The Canadian philosopher-theologian Jean Vanier has this to say: “Belonging is important for our growth to independence; even further, it is important for our growth to inner freedom and maturity. It is only through belonging that we can break out of the shell of individualism and self-centeredness that both protects and isolates us”. He rightly identifies that our desire to belong to a group, to find togetherness, is the path to growing into our true identities. After all, God himself is a community, and we are His image.
Yet so often we can idolize belonging to the point of giving over too much of our individuality in order to feel loved and accepted. These are things a tribe might directly ask of us for allegiance, though often they may be culturally implied as qualifiers to participate. Regardless, idolization manipulates desire and produces a performance mentality: I have to change who I perceive myself to be in order to belong. As painful as it may be, recall your middle- and high-school experiences. More often than not we conformed to expectations of language and sub-culture in order to belong to a certain group in order to satiate our feeling of being lost without a tribe. Perhaps that temptation never fully goes away.
The idolization of belonging powerfully affects the way we maneuver religion and politics. Too easily we can take up the badge and the ideals of our chosen tribe without considering the implications to our first definition as God’s children and His image-bearers. Before long, the tribe, not God, is our source, and what was intended to help us grow close to Him(religion) and keep us safe(politics) actually impedes our intimacy. One doesn’t have to look any further than the current presidential race to see people finding the answers for their struggles in a single person or ideology, and their vehement unwillingness to be even slightly critical of their tribe, blindly justifying anything their candidate might say.

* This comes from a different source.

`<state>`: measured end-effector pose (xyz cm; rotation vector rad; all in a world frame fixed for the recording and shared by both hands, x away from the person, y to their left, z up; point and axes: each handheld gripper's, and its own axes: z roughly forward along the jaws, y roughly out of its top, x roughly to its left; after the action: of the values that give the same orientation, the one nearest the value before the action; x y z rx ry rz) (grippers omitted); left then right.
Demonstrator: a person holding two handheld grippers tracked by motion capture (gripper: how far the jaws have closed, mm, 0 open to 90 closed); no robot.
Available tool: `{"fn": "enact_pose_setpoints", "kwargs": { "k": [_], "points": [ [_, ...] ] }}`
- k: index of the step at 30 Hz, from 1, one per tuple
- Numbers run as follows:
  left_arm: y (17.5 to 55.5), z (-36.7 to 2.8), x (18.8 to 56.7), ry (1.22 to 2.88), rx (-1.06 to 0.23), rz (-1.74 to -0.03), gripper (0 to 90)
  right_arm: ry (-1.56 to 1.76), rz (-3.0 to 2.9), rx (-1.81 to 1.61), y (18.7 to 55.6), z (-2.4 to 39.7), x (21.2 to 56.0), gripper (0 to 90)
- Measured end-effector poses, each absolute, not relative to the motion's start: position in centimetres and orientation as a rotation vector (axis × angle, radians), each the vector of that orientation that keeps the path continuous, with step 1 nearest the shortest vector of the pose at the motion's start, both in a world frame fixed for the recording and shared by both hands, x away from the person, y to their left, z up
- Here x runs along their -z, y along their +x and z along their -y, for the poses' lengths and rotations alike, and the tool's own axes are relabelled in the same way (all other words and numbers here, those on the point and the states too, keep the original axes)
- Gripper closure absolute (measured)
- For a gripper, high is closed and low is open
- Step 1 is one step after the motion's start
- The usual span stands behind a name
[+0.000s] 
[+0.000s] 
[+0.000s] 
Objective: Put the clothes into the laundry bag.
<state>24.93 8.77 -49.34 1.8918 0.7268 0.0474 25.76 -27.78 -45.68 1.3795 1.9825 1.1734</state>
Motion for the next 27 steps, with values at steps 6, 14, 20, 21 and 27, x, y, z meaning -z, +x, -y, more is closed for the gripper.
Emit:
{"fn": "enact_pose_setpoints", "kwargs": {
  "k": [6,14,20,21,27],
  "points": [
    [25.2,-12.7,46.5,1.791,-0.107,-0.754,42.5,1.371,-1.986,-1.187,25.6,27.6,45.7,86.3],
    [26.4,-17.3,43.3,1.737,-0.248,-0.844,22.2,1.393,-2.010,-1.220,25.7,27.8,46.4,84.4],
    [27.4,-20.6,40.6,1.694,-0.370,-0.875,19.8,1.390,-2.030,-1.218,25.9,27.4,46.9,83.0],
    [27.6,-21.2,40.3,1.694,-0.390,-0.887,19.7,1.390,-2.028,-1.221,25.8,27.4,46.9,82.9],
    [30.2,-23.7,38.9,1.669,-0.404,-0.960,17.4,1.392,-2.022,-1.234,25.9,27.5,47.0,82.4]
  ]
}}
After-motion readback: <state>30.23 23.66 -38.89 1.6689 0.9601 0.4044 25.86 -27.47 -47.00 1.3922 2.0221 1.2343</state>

We see this most poignant in Israel’s demand for a king “such as all the other nations have”(1 Sam. 8:4), a desire that stands in opposition to God’s desire for His people that He would be King. This distresses Samuel, and one can almost hear the heartbreak in God’s response. Israel has become blind to God’s protection and provision and abandons his ways to size up with everyone else. God, in His mercy, lets Israel get what they want, in hopes that they will see the err of their desires and turn back to Him.
And how often we do the same.
Next, we’ll discuss how understanding our primary citizenship in heaven dramatically changes how we approach our earthly government.
Read my preamble here.
- Consider those two words: religion and politics. How have they been presented to you? What negative experiences have you walked through that you may want to offer up for healing?
- Belonging is a beautiful thing, when put in it’s proper context. Think back on your own story: how did you seek out a place to feel loved and accepted? Even now, how do you approach the question of belonging in your words and actions?
1. This comment is from a panel discussion at the Wheeler Centre in Australia after a lecture given by Dr. Stanley Hauerwas. If you have the time and the focus, I’d recommend the lecture here.
2. Becoming Human, by Jean Vanier. Possibly my favorite book, I read this once a year.